Yvette Guilbert
Russie (décembre 1898)
Très peu et très mal vu la Russie. Ce fut, en 1898, un voyage précipité par mes dates de retour au galop à paris. Vu Pétersbourg et Moscou. C'est tout. Avec cela, souffrant terriblement d'un rein dont vingt-quatre mois plus tard, je subis l'ablation.
Partie de Paris le 4 décembre, par le Nord-Express, notre première inspection à la frontière de Wirballen fut désagréable. Une cohue de pouilleux qu'on déshabillait pour les fouiller, se grattaient tous les plis et replis de leur peau; et se mouchaient des doigts sans souci des voisins... ; cette foule, à laquelle on mêlait tout le train, se pressait entre deux barrières de bois qui nous serraient les uns contre les autres, créant des contacts impressionnants.

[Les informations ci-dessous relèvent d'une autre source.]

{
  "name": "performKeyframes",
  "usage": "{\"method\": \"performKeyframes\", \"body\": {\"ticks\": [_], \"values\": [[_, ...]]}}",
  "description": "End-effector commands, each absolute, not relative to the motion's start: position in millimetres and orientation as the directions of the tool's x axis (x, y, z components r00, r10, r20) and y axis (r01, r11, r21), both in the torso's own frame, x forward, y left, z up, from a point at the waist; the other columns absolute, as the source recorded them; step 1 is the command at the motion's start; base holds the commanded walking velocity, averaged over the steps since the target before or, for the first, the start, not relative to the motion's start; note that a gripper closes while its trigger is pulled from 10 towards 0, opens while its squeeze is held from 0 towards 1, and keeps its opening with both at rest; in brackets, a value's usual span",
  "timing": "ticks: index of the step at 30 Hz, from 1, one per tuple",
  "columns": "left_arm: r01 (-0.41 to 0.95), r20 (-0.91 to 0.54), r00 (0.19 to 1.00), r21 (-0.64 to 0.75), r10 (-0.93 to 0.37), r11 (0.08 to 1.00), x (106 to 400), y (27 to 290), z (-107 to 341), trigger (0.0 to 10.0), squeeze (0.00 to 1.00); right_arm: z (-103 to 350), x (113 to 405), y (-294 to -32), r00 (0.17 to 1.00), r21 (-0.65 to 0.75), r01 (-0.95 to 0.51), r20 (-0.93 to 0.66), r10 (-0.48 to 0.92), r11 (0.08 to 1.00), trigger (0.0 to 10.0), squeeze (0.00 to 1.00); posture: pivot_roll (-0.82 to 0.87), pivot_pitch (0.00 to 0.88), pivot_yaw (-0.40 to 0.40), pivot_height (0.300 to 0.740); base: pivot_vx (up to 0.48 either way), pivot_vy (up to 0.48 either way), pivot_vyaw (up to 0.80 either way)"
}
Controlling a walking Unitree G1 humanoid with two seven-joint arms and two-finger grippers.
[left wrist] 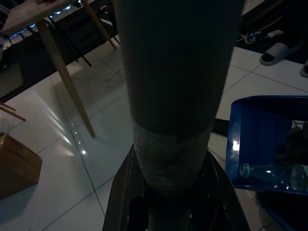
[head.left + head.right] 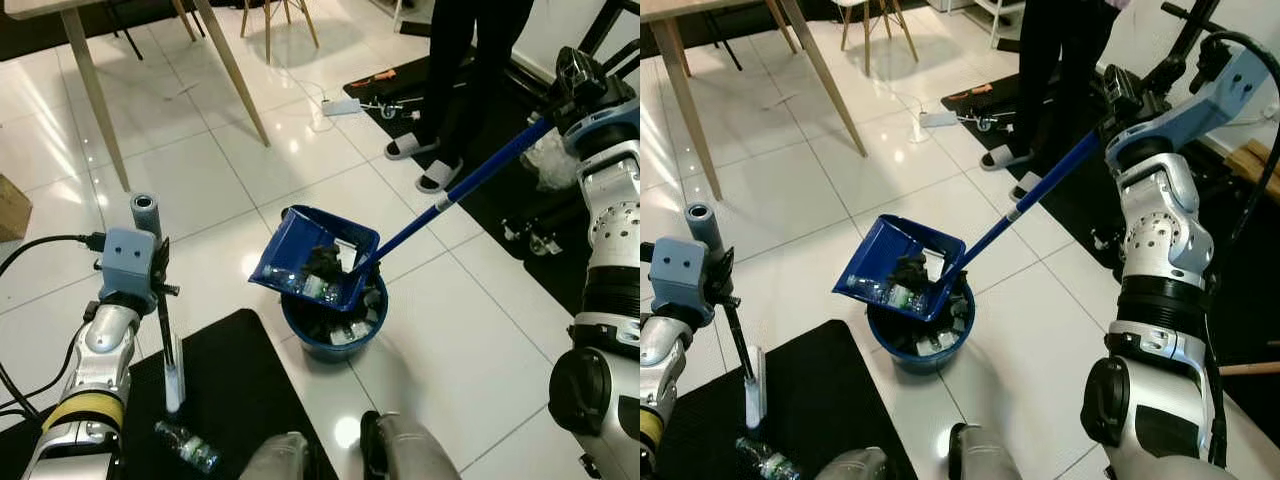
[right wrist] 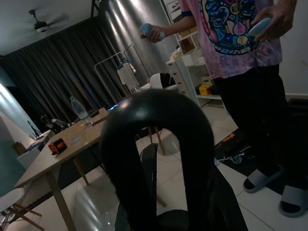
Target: Sweep floor
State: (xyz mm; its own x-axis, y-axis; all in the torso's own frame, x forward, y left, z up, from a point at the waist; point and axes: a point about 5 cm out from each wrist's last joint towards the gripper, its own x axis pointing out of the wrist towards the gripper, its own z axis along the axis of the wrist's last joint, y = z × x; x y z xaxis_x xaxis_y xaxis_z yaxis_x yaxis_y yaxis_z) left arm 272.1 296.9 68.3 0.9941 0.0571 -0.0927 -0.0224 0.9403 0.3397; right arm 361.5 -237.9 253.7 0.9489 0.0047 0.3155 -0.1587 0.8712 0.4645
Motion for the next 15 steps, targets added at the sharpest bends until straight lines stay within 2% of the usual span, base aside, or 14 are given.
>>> {"method": "performKeyframes", "body": {"ticks": [1,10,15], "values": [[-0.011,-0.066,0.997,0.348,0.037,0.937,273.4,288.6,69.9,10.0,0.0,264.5,360.7,-242.3,0.93,0.479,-0.177,0.367,-0.012,0.86,10.0,0.0,0.04,0.0,0.0,0.74,0.0,-0.48,0.0],[-0.014,-0.067,0.997,0.337,0.039,0.941,273.8,284.4,68.7,10.0,0.0,265.7,361.1,-242.5,0.928,0.48,-0.18,0.371,-0.013,0.859,10.0,0.0,0.04,0.0,0.003,0.74,0.0,-0.466,0.0],[-0.027,-0.073,0.996,0.302,0.051,0.953,275.3,285.7,69.1,10.0,0.0,266.3,361.0,-243.7,0.928,0.479,-0.179,0.373,-0.015,0.859,10.0,0.0,0.04,0.0,0.007,0.74,0.0,0.0,0.0]]}}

Grâce à notre ambassadeur, M. de Montebello, voyageant avec nous, nos bagages furent laissés tranquilles et épargnés par des mains sales, mais les passeports durent un à un passer sous les yeux de la police russe.

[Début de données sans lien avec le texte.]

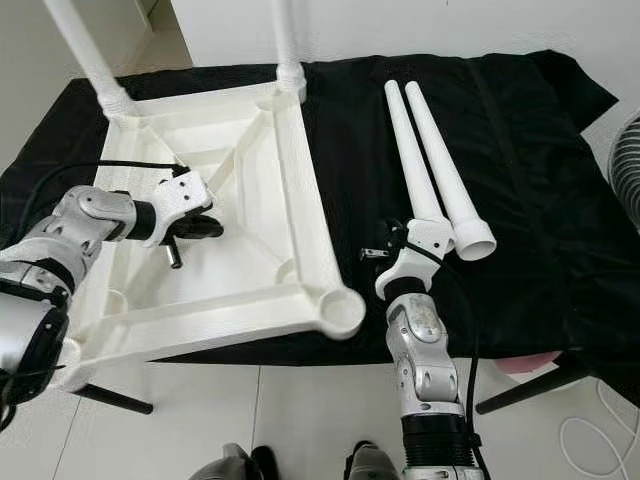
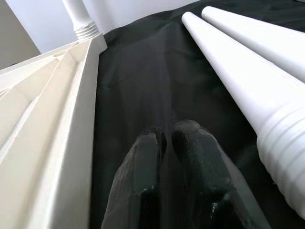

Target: Building children table

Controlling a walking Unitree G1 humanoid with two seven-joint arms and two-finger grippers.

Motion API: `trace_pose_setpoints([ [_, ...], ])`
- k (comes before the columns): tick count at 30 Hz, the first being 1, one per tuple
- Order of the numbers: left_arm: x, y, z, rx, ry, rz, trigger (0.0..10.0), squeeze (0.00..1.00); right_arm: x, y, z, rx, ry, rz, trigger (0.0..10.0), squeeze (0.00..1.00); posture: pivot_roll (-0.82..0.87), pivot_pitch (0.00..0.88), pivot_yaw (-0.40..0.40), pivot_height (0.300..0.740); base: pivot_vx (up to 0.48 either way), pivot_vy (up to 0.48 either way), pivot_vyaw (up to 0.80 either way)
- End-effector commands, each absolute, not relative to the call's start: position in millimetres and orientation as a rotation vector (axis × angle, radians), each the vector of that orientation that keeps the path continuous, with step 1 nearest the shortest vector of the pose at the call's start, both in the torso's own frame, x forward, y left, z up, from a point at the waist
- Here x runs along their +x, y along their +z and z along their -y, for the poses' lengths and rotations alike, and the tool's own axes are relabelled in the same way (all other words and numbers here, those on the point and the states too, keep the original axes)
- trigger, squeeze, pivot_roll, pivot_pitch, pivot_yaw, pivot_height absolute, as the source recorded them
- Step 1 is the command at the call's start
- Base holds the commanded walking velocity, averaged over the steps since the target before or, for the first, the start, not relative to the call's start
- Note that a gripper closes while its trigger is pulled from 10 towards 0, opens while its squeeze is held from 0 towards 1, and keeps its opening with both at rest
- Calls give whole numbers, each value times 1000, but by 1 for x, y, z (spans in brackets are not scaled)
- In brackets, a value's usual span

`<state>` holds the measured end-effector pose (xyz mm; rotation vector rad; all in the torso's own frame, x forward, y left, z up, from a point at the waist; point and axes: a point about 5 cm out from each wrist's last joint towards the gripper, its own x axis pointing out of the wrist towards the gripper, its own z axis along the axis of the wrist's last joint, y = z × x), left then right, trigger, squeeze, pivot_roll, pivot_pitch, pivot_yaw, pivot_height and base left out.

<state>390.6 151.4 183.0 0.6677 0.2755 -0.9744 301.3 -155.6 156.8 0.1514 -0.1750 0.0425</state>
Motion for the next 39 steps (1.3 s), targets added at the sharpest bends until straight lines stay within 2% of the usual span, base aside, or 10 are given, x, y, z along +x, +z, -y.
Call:
trace_pose_setpoints([
  [1,384,154,-146,565,-943,-330,0,0,300,155,155,162,33,168,10000,0,-165,181,136,740,0,0,0],
  [6,385,158,-137,533,-954,-279,980,0,301,157,153,167,38,176,10000,0,-163,180,129,740,0,0,0],
  [7,385,160,-135,526,-967,-261,10000,67,302,161,152,171,49,193,10000,0,-163,179,125,740,0,0,0],
  [8,385,160,-135,526,-967,-261,10000,67,302,161,152,171,49,193,10000,0,-163,179,125,740,0,0,0],
  [10,385,165,-136,512,-1003,-249,10000,1000,304,170,150,184,71,235,10000,0,-160,177,121,740,0,0,0],
  [15,385,181,-138,551,-1085,-210,10000,894,305,186,148,208,95,298,10000,0,-154,167,116,740,0,0,0],
  [16,384,187,-138,556,-1126,-192,10000,0,306,190,148,206,98,311,10000,0,-151,167,115,740,0,0,0],
  [23,382,213,-134,512,-1207,-77,10000,0,311,201,147,199,112,340,10000,0,-146,154,114,740,0,0,0],
  [27,386,229,-136,464,-1158,-14,10000,0,315,204,150,180,103,338,10000,1000,-146,145,114,740,0,0,0],
  [39,394,275,-170,277,-743,176,10000,0,341,223,169,139,36,336,10000,1000,-123,121,93,740,0,0,0],
])
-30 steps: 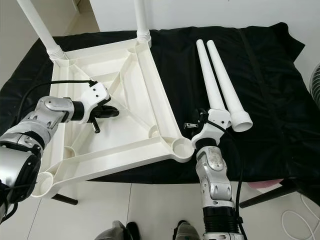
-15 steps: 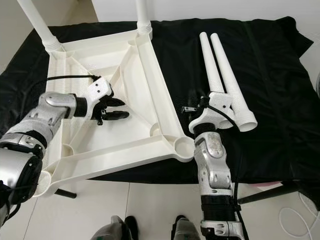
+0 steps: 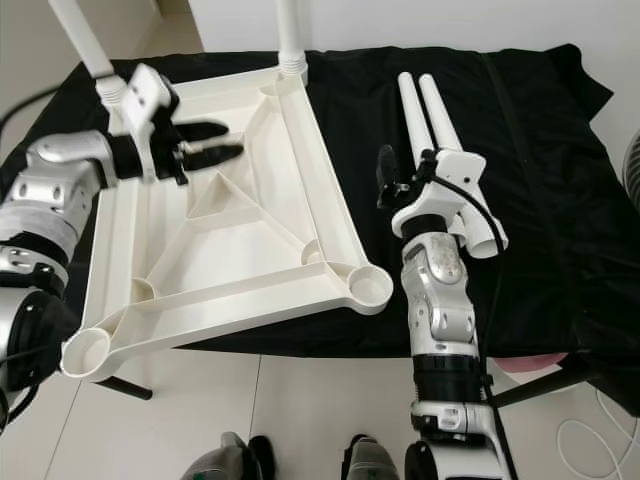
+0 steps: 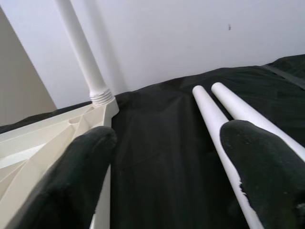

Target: Building children table

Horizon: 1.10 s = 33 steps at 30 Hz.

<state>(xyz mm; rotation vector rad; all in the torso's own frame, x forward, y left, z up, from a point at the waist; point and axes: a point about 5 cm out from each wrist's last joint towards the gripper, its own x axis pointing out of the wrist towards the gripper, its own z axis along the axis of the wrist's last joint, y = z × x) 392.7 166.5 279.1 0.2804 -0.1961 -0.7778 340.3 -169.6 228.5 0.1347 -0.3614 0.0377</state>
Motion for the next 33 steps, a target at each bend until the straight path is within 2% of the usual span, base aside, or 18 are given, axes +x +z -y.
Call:
trace_pose_setpoints([
  [1,392,275,-170,248,-711,189,10000,0,346,224,173,129,7,314,10000,1000,-116,115,90,740,0,0,0],
  [2,390,273,-170,223,-649,205,10000,0,351,226,178,110,-23,285,10000,1000,-114,113,89,740,0,0,0],
  [4,390,273,-170,223,-649,205,10000,0,351,226,178,110,-23,285,10000,1000,-114,113,89,740,0,0,0],
  [6,388,266,-174,212,-514,209,10000,0,359,229,183,90,-44,241,10000,1000,-120,103,85,740,0,0,0],
  [8,388,266,-174,212,-514,209,10000,0,359,229,183,90,-44,241,10000,1000,-120,103,85,740,0,0,0],
  [9,384,256,-178,165,-383,188,10000,0,366,230,188,76,-68,196,10000,1000,-127,92,78,740,0,0,0],
  [12,382,252,-180,143,-348,179,10000,0,368,230,190,69,-80,175,10000,1000,-127,92,78,740,0,0,0],
  [13,379,247,-181,151,-318,166,10000,0,369,231,191,66,-79,154,10000,0,-120,88,69,740,0,0,0],
  [17,376,239,-182,132,-291,134,10000,0,372,231,191,75,-77,130,10000,0,-115,84,64,740,0,0,0],
  [21,360,195,-180,87,-200,-40,10000,0,383,229,196,88,-134,28,10000,0,-106,62,53,740,0,0,0],
  [33,350,197,-170,100,-232,-45,10000,0,385,220,204,101,-191,-94,10000,0,-98,39,49,740,0,0,0],
])
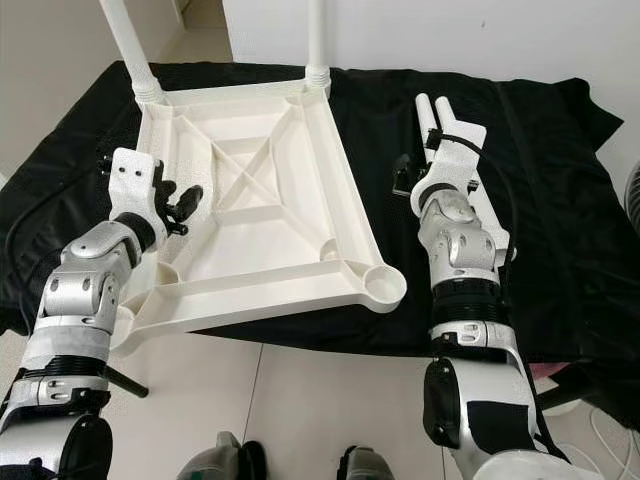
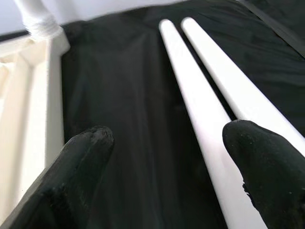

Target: Building children table

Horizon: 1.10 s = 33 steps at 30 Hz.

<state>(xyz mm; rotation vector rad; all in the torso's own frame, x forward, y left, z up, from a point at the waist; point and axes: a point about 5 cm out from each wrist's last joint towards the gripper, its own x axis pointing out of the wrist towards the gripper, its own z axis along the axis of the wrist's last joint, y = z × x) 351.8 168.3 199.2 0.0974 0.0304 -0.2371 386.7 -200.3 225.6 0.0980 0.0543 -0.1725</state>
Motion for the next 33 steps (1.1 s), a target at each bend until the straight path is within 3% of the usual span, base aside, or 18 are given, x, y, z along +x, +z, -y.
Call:
trace_pose_setpoints([
  [1,350,197,-170,100,-232,-45,10000,0,385,220,204,101,-191,-94,10000,0,-98,39,49,740,0,0,0],
  [9,337,196,-150,129,-321,1,10000,0,377,206,210,114,-237,-146,10000,0,-111,22,48,740,0,0,0],
  [19,301,188,-98,171,-660,35,10000,0,368,192,225,109,-327,-208,10000,0,-121,4,50,740,0,0,0],
  [33,281,198,-71,191,-826,76,10000,0,362,176,229,143,-282,-350,10000,0,-122,8,41,740,0,0,0],
])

Quand la visite fut terminée, chacun de nous disait : "Mon Dieu, pourvu que nous n'ayons point pris de poux !..." et on s'inondait de thé au buffet pour, au moins, laver "l'intérieur".

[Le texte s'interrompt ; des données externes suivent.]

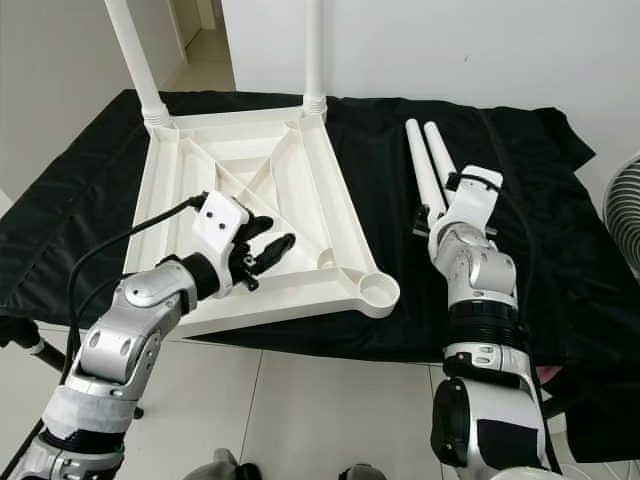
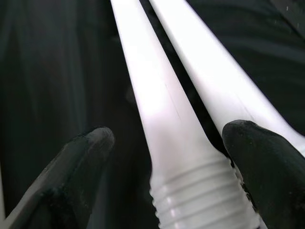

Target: Building children table

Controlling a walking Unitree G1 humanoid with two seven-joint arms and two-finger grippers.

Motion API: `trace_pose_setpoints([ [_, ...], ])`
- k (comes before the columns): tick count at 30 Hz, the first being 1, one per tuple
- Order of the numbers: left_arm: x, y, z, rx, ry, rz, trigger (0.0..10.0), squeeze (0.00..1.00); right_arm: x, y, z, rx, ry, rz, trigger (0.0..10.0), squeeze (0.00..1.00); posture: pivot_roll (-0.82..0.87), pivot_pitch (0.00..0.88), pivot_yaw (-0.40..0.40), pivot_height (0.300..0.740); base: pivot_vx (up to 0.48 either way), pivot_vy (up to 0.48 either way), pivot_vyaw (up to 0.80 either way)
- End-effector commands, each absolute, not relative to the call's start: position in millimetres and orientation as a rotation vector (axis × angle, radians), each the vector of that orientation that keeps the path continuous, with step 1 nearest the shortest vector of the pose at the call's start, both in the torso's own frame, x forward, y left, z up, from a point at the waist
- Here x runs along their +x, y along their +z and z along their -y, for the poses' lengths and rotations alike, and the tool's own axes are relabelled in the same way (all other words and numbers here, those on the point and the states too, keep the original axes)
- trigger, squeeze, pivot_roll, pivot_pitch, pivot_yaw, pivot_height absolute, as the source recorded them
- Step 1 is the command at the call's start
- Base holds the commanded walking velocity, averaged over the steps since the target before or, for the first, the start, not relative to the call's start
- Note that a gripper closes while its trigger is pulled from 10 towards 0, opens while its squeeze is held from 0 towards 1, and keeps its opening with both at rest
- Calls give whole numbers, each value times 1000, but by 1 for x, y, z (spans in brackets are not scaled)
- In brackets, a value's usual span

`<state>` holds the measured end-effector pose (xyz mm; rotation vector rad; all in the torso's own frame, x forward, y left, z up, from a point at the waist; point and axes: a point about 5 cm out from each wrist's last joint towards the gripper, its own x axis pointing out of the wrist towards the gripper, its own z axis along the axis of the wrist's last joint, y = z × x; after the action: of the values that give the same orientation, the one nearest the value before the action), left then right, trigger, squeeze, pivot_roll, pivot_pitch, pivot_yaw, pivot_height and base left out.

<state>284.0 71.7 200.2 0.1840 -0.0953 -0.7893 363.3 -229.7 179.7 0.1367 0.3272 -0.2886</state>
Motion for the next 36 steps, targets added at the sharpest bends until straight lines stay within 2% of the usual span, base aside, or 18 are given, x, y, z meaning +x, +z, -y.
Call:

Au départ de la frontière, quand on quitta le train français pour monter dans un train russe, qui cette fois ne marchait plus au charbon comme le nôtre, mais était chauffé "au bois", j'eus une émotion macabre. Il y avait un cercueil qui, au départ de Paris, avait été mis dans le fourgon des bagages, un pauvre mort qu'on renvoyait pourrir dans sa terre natale, et déjà ce voisinage troublait mon voyage..., quand, tout à coup, je vis dans le nouveau train une incroyable chapelle ardente illuminée de plus de cent flambeaux, s'étendant dans toute la longueur d'un wagon.
Je fus glacée d'avoir à traverser cela... j'avais peur, d'y trouver le cercueil, les draperies noires et, qui sait, la famille en larmes.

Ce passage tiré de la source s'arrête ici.